* What is needed *
Count the lines in the entries that contain the string "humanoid". State nothing but the number.

Items listed in a dataset
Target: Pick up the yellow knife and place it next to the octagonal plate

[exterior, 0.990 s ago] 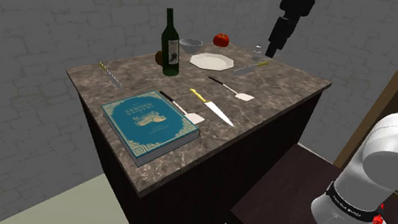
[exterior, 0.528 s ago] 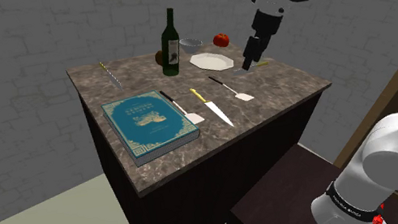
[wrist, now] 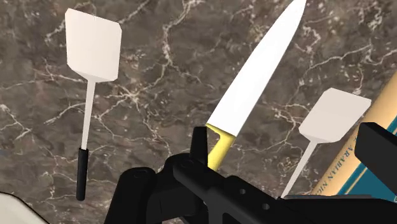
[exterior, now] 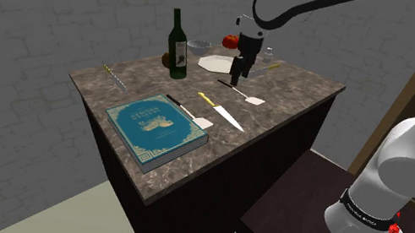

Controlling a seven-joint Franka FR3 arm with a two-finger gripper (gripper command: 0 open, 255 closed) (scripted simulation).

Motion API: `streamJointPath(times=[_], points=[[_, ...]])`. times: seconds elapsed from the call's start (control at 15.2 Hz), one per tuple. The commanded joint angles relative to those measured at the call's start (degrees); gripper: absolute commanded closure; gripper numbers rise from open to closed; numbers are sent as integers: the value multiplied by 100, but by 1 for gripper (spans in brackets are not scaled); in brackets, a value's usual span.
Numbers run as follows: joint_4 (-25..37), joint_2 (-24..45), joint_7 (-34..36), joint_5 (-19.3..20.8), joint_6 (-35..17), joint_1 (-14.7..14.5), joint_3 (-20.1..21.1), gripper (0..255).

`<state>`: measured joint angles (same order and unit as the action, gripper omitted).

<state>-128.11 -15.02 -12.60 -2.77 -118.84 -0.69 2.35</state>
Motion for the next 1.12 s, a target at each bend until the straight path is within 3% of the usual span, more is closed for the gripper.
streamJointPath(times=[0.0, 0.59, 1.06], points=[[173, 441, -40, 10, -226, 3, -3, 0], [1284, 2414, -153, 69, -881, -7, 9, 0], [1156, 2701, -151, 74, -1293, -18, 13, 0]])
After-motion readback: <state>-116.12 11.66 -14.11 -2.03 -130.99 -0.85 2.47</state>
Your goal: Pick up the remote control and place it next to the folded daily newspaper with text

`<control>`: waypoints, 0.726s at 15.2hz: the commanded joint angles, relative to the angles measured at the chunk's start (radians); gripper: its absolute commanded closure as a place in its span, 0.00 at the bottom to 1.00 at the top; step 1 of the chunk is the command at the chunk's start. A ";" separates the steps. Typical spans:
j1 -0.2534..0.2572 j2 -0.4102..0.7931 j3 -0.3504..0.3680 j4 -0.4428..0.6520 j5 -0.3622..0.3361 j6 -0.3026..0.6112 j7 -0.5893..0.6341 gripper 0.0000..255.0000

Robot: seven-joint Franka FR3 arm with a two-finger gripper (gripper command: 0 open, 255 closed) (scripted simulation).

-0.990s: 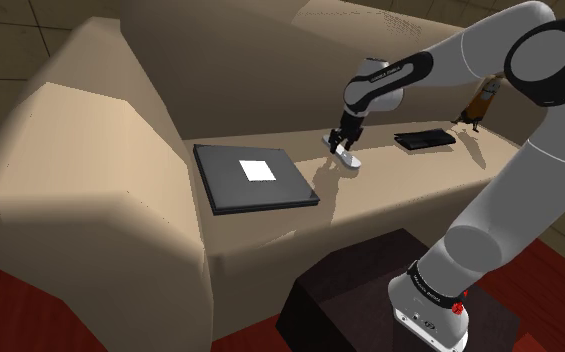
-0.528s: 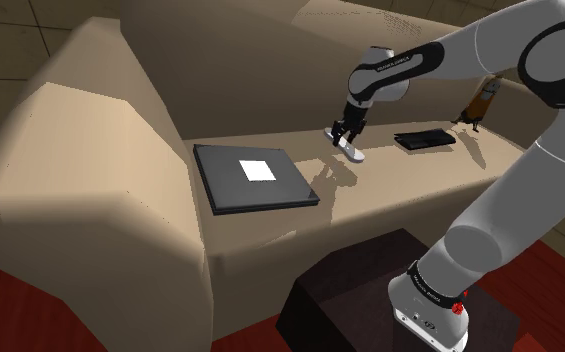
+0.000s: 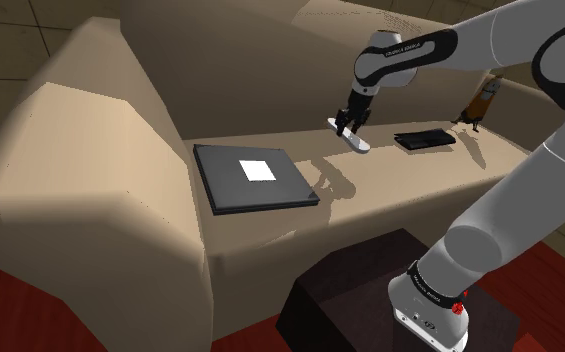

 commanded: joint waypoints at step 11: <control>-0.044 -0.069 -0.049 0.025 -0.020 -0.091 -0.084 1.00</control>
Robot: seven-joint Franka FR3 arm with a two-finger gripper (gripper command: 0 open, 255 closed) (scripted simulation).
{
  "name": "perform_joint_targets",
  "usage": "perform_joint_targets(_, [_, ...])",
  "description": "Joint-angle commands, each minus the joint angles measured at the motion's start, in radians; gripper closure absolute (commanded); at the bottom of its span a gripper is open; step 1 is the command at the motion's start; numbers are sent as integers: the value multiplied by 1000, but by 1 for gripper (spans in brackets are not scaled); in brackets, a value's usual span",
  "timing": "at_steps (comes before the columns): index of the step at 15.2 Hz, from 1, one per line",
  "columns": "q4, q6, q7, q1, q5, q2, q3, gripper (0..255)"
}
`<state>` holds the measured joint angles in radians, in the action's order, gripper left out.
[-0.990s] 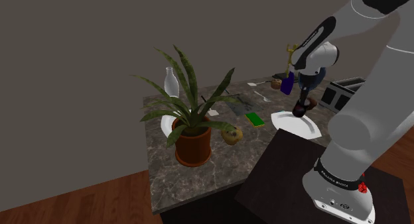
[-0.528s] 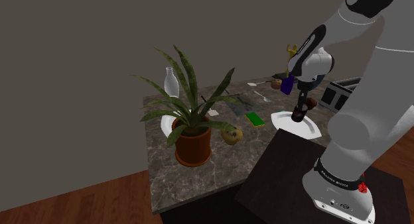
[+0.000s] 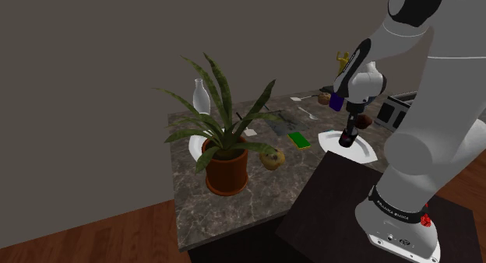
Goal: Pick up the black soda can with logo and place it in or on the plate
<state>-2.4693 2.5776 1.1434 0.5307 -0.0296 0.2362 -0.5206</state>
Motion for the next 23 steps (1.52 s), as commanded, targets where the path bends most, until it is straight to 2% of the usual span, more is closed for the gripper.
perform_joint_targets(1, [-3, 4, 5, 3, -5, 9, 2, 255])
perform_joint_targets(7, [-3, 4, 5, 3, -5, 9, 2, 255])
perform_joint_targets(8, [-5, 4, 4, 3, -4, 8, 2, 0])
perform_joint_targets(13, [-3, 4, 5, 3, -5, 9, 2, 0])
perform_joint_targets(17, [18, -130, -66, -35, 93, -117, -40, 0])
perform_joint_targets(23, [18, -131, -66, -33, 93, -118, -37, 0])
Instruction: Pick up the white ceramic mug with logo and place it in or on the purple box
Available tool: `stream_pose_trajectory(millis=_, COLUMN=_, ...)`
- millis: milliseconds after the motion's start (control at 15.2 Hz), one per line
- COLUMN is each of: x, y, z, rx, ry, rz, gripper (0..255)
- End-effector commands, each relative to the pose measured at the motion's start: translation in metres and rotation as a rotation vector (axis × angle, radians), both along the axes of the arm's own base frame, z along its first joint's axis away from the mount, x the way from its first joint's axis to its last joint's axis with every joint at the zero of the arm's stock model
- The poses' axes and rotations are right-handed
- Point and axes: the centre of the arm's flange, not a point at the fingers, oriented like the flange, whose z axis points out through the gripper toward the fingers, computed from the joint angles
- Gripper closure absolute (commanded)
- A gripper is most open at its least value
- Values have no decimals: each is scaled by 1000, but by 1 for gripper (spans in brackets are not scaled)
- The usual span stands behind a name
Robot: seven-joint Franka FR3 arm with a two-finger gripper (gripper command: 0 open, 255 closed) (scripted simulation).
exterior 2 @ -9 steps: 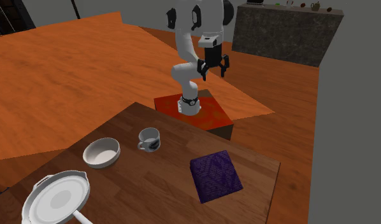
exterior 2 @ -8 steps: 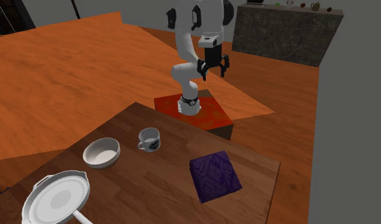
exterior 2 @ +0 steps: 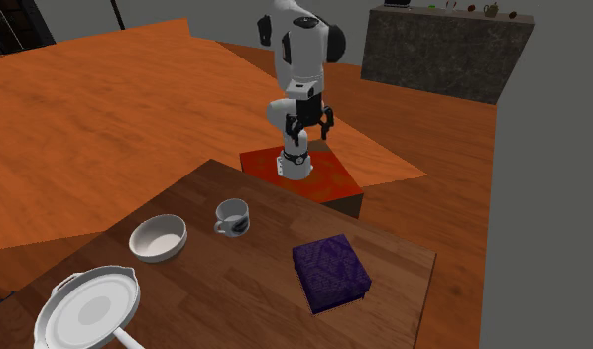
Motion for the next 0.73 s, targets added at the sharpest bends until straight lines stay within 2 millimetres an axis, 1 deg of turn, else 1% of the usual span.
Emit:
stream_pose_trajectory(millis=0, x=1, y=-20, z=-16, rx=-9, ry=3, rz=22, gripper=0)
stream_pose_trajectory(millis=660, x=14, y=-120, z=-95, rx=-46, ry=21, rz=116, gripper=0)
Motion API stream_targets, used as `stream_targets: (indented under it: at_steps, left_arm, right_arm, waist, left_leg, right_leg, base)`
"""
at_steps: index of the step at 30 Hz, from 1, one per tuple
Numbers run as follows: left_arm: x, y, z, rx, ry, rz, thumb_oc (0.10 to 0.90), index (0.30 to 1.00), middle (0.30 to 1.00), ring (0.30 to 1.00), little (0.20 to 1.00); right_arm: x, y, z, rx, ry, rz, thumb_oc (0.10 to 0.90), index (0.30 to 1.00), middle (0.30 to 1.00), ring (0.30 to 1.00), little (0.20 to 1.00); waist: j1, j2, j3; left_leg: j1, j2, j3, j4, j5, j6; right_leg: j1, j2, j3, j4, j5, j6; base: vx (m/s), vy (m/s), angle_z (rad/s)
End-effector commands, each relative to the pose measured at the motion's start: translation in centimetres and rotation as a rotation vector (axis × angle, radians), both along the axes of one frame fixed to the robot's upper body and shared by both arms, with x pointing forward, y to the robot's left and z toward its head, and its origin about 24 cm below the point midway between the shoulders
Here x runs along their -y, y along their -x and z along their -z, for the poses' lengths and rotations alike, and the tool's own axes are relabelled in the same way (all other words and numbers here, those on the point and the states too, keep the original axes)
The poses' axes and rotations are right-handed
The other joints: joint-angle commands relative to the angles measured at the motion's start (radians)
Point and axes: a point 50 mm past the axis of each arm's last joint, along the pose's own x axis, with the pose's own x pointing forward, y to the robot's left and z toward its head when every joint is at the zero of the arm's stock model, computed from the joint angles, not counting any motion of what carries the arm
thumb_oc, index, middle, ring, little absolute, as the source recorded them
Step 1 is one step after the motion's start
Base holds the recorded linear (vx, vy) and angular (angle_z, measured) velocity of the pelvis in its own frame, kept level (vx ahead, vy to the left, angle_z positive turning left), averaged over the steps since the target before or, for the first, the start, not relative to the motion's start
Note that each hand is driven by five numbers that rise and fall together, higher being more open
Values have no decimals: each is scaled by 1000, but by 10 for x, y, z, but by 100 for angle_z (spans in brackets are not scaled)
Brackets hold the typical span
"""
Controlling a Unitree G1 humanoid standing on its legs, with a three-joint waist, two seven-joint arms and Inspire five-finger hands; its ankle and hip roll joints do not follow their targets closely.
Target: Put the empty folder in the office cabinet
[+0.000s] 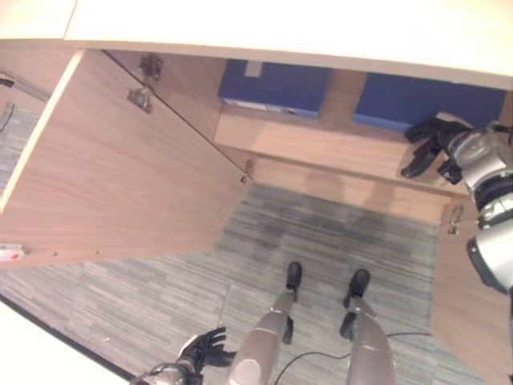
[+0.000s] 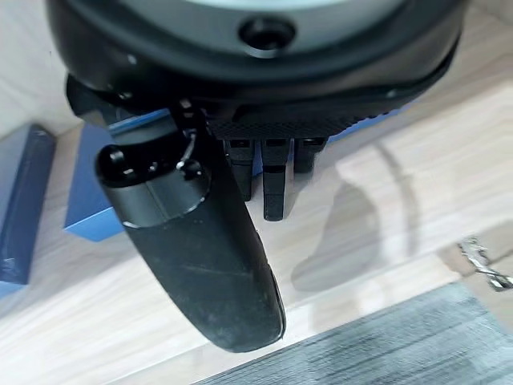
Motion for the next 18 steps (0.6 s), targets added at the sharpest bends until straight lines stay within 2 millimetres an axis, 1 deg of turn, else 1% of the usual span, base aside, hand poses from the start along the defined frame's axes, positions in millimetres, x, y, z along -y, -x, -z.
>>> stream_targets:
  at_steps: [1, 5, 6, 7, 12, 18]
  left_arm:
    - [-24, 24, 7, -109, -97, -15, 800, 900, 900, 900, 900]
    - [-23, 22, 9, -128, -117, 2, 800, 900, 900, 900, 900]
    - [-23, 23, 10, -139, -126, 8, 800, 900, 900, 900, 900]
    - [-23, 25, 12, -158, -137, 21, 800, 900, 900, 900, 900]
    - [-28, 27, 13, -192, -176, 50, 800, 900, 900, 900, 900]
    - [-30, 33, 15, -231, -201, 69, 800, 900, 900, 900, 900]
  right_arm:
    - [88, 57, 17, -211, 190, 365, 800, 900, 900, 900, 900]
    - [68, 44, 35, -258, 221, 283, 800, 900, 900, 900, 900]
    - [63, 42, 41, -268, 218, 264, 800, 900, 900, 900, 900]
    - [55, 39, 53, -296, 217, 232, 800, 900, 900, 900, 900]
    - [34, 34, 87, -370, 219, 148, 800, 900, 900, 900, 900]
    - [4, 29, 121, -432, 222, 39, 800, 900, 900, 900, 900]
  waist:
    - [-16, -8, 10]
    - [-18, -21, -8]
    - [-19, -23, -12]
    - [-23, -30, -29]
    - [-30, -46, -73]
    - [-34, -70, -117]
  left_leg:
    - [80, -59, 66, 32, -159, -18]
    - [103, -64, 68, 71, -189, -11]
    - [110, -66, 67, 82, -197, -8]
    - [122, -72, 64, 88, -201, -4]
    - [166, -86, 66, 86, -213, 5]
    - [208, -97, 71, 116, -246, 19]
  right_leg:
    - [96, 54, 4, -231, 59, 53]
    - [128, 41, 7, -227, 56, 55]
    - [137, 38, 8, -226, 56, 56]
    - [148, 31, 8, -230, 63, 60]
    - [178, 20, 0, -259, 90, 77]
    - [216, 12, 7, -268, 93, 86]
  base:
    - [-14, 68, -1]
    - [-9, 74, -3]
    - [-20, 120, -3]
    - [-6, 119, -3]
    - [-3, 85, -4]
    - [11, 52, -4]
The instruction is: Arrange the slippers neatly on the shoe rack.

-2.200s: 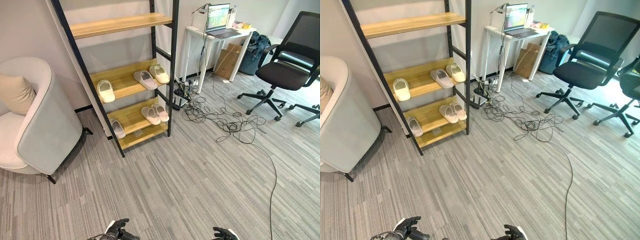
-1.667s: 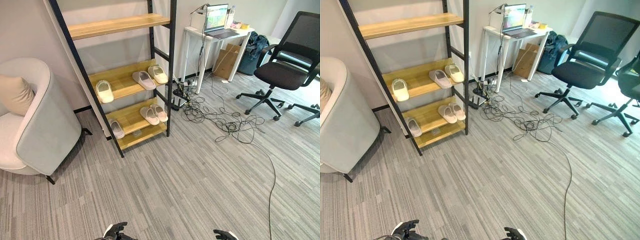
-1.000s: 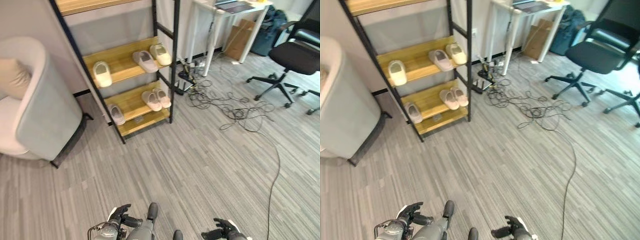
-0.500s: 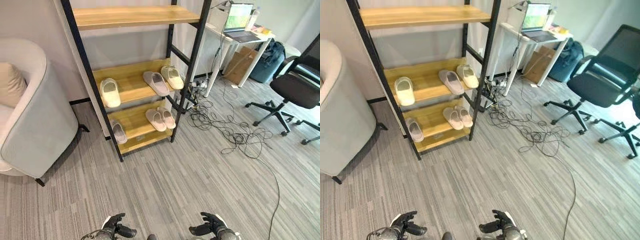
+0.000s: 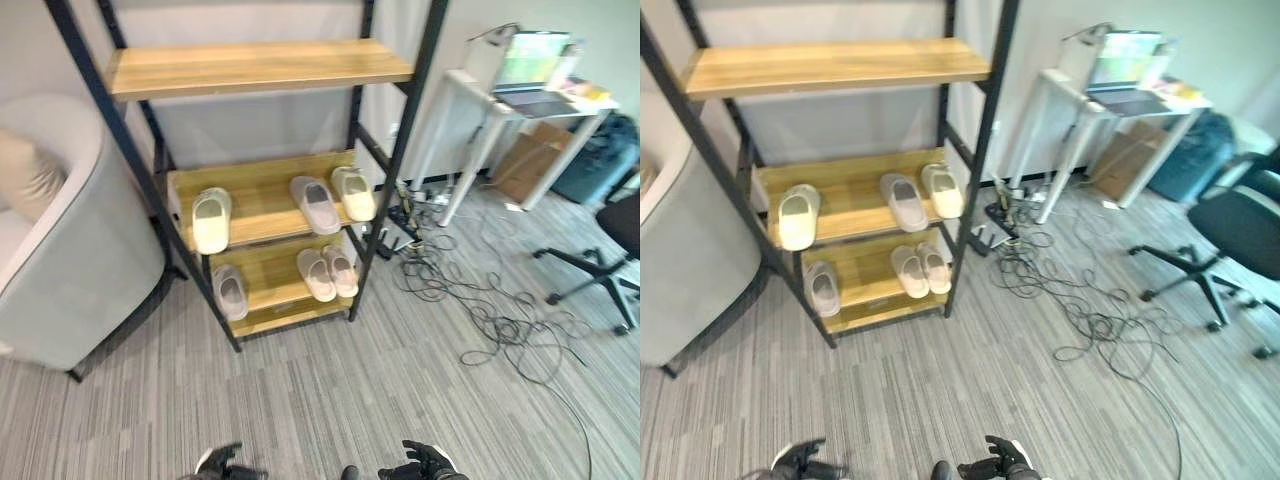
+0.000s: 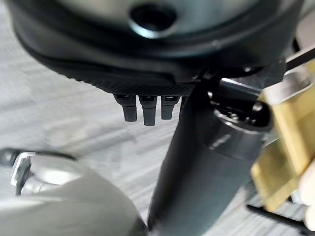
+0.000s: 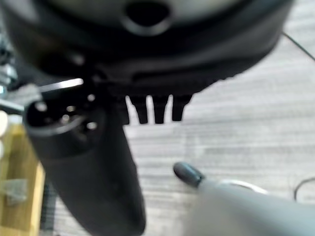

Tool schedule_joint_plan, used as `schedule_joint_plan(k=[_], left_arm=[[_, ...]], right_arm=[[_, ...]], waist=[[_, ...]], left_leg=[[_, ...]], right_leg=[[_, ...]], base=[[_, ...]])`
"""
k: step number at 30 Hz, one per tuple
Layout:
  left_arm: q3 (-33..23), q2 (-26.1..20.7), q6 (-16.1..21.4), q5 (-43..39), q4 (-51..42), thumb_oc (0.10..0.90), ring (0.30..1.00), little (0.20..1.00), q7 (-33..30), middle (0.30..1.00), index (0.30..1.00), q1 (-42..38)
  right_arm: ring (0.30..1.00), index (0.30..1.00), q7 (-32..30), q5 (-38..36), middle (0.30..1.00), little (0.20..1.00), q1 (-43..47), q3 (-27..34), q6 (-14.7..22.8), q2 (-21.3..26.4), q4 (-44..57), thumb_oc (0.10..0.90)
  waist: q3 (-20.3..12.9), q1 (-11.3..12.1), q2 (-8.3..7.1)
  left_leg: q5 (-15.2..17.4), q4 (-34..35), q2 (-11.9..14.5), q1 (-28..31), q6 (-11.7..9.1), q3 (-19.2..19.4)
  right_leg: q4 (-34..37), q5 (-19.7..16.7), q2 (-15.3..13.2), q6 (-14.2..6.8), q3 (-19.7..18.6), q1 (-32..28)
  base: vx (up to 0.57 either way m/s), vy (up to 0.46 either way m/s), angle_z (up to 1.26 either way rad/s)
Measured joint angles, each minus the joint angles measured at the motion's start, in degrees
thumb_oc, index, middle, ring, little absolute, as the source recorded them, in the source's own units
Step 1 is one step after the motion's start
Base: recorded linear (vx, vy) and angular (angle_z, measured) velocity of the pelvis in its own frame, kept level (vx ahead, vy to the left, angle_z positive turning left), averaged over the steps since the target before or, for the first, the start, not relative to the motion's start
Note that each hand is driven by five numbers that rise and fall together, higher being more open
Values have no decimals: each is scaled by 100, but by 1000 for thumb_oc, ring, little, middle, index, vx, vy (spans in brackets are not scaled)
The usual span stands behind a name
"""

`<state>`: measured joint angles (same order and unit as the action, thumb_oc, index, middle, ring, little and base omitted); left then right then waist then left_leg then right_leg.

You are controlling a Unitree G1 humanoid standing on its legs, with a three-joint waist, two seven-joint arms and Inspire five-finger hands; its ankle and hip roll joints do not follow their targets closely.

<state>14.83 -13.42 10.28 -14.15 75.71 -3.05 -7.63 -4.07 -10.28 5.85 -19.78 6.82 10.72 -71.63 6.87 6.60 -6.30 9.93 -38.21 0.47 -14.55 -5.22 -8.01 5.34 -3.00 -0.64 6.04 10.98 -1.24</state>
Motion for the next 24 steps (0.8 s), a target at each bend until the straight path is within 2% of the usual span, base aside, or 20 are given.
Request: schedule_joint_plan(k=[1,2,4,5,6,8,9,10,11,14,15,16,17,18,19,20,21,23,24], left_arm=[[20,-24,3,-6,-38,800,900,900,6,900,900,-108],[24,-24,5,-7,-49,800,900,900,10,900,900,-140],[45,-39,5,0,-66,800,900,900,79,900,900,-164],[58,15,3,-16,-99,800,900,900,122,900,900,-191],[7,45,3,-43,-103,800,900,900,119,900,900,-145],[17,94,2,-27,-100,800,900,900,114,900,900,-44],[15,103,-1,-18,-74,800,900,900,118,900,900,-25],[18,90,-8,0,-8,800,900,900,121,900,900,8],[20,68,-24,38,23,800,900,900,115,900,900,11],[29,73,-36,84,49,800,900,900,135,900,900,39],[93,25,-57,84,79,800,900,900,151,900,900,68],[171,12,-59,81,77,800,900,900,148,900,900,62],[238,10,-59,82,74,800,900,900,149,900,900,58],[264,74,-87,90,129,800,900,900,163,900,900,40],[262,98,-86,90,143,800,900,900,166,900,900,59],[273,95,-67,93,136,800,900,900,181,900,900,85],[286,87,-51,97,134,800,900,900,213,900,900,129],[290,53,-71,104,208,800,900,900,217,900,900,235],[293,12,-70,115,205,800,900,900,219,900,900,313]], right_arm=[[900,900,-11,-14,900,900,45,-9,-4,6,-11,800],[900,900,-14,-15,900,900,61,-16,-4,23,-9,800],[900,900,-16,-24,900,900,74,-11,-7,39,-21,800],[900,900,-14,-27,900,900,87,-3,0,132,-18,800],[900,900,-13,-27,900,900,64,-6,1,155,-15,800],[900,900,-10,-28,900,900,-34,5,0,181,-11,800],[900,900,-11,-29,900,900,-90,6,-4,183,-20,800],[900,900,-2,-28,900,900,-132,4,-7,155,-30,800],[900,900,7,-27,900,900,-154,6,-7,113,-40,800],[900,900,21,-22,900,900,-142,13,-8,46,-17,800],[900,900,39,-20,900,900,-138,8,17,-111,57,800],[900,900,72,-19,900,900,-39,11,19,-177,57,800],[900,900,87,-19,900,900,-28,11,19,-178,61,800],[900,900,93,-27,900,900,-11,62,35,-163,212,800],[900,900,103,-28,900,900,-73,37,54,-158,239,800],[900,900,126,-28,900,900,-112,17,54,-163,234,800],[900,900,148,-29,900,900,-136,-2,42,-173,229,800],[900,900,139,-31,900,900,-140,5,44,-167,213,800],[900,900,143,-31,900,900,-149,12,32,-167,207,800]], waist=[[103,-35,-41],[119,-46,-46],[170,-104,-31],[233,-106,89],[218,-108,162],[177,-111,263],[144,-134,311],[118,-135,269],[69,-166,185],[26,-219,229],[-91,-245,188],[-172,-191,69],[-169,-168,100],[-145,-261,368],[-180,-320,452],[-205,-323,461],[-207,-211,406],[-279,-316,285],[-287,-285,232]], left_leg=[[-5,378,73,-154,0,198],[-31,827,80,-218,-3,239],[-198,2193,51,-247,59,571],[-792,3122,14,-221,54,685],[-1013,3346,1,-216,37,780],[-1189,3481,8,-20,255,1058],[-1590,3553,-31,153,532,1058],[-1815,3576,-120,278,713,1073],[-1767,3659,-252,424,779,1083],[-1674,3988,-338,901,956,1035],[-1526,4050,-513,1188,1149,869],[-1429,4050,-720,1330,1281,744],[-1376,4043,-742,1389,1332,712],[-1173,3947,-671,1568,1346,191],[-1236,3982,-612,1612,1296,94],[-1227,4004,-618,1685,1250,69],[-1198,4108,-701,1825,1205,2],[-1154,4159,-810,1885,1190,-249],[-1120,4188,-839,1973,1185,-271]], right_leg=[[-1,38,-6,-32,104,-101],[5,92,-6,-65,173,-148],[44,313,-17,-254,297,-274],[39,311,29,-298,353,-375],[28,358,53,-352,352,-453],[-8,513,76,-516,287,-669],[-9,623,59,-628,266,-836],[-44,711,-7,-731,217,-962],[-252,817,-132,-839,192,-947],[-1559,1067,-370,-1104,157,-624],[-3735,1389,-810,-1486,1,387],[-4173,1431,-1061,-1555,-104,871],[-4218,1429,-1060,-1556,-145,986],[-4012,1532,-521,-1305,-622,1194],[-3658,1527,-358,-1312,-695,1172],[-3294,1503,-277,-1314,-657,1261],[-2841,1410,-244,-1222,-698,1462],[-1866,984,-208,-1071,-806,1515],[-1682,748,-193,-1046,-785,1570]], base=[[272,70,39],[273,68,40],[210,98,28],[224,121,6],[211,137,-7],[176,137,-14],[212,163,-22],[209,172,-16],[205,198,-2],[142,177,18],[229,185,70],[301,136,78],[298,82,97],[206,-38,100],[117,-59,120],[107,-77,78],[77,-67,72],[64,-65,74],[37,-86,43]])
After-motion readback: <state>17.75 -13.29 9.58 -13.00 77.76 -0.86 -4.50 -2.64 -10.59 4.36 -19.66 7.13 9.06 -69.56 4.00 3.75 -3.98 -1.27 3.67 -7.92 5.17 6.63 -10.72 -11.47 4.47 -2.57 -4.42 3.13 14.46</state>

* Answer to the exercise *
2